It’s becoming more common for individuals to hold onto their smartphones for a longer period of time – many times often holding out for a number of years before going for a newer device. With performance amongst devices remaining relatively uniform whether being used for streaming and multimedia, exploring gaming favorites with the latest changes as more information about betting in Australia on mobile continues to grow, or just for a standard mobile device to use. With costs increasing, the bar for changing to a new device is only increasing, but is it time to upgrade a dated smartphone, or is it better to hold off for a longer period of time?
The first question to answer is what will the device be used for? Is it going to be just a phone with no bells or whistles needed, or is there a desire to explore new apps and new features that are being offered?
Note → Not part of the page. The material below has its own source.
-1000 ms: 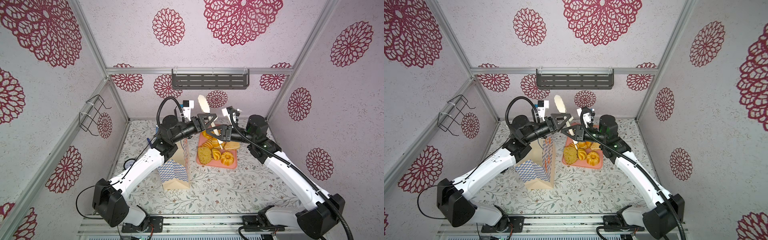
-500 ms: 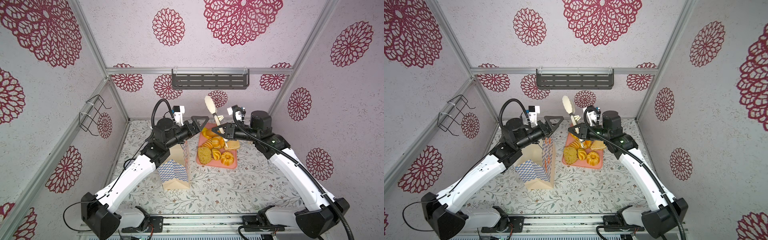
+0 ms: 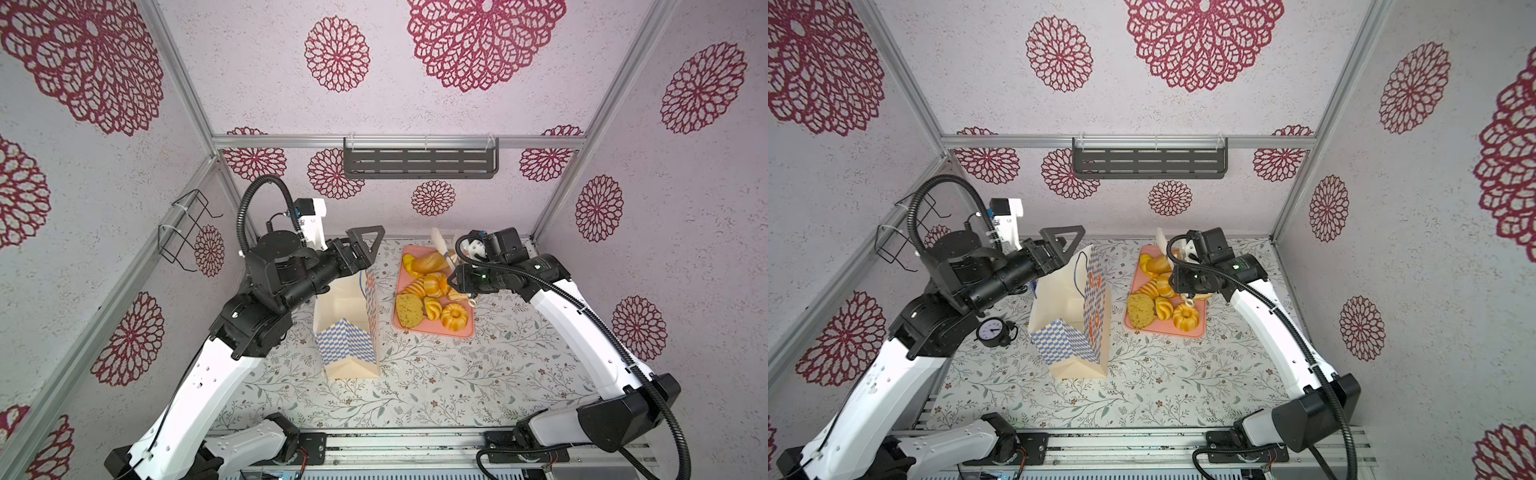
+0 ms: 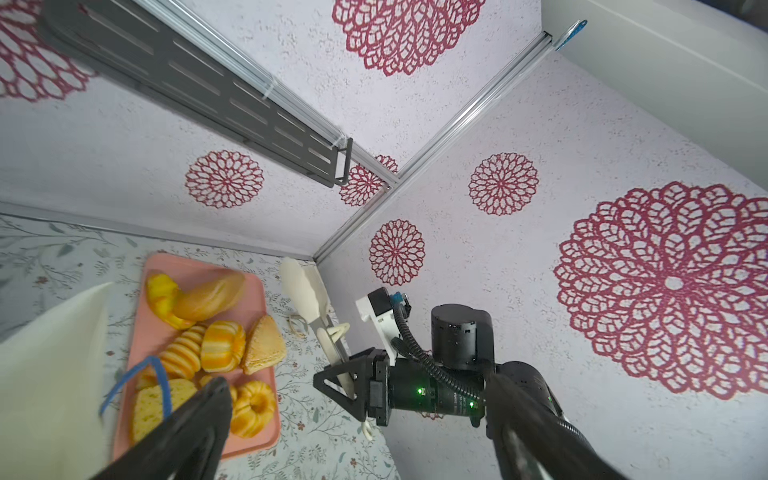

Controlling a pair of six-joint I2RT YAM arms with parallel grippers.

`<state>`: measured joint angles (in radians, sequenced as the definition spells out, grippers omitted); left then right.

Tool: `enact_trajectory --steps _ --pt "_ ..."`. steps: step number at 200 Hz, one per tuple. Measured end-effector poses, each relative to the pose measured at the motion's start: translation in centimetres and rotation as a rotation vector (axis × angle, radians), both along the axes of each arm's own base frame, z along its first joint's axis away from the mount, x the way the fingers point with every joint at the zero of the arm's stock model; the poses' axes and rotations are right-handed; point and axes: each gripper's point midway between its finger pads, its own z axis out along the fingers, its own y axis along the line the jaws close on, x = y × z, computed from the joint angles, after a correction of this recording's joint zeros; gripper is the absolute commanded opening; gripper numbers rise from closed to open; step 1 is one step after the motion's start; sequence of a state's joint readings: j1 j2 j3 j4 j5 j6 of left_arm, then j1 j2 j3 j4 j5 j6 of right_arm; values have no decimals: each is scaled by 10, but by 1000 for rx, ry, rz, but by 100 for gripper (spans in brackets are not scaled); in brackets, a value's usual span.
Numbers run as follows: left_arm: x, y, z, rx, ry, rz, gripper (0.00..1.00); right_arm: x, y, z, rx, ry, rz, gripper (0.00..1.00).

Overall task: Place the fake bread into the paper bag
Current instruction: 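Move the left gripper to the paper bag rim while the right lowers the tongs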

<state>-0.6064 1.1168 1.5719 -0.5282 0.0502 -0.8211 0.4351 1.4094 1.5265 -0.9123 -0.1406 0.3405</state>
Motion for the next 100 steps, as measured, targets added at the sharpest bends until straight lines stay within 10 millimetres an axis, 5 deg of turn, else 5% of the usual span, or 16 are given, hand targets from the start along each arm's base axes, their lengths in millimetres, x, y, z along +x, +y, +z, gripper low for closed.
enact_trajectory --steps 23,100 --pt "-6 26 -5 90 7 96 97 -5 -11 -20 -69 41 -18 45" --pt "-19 118 -75 389 172 422 97 -24 -39 -74 -217 148 -66 48"
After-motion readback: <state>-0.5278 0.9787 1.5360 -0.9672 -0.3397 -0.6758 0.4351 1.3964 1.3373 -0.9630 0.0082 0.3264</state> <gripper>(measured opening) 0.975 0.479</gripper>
From flagship to flagship there often aren’t too many changes, small hardware adjustments and one or two big ticket features like a change to the camera or a change to the display – finding out exactly what the phone will be used for is the first step to answering whether or not a thousand-dollar upgrade will serve the purpose that is desired.
Following that, it’s important to look at the features that will be missing – newer devices have been stripping back on physical features that have become a detriment to some, the removal of the standard 3.5mm headphone jack, or the removal of the expandable memory slot leaves a lot to be desired for the unibody sleek designs, and may lead to a very large different in expected performance from an older device – there are still many devices on the market that do offer these features, and some may come in at a much lower price too, as such an upgrade doesn’t necessarily have to be a brand new flagship device if these are important features to hold on to.
Finally comes the price, the latest Apple or Samsung products are quickly approaching $2,000 as a baseline price not to mention all of the additional hardware that may be required to make other products work, whereas more budget friendly options can come in much lower at just a few hundred dollars. Finding out what the device will be used for, what features are desired, and finding anything that fits within that price point will be the final important step for determining whether it’s time to upgrade, or if holding on to an older device is still the best course of action.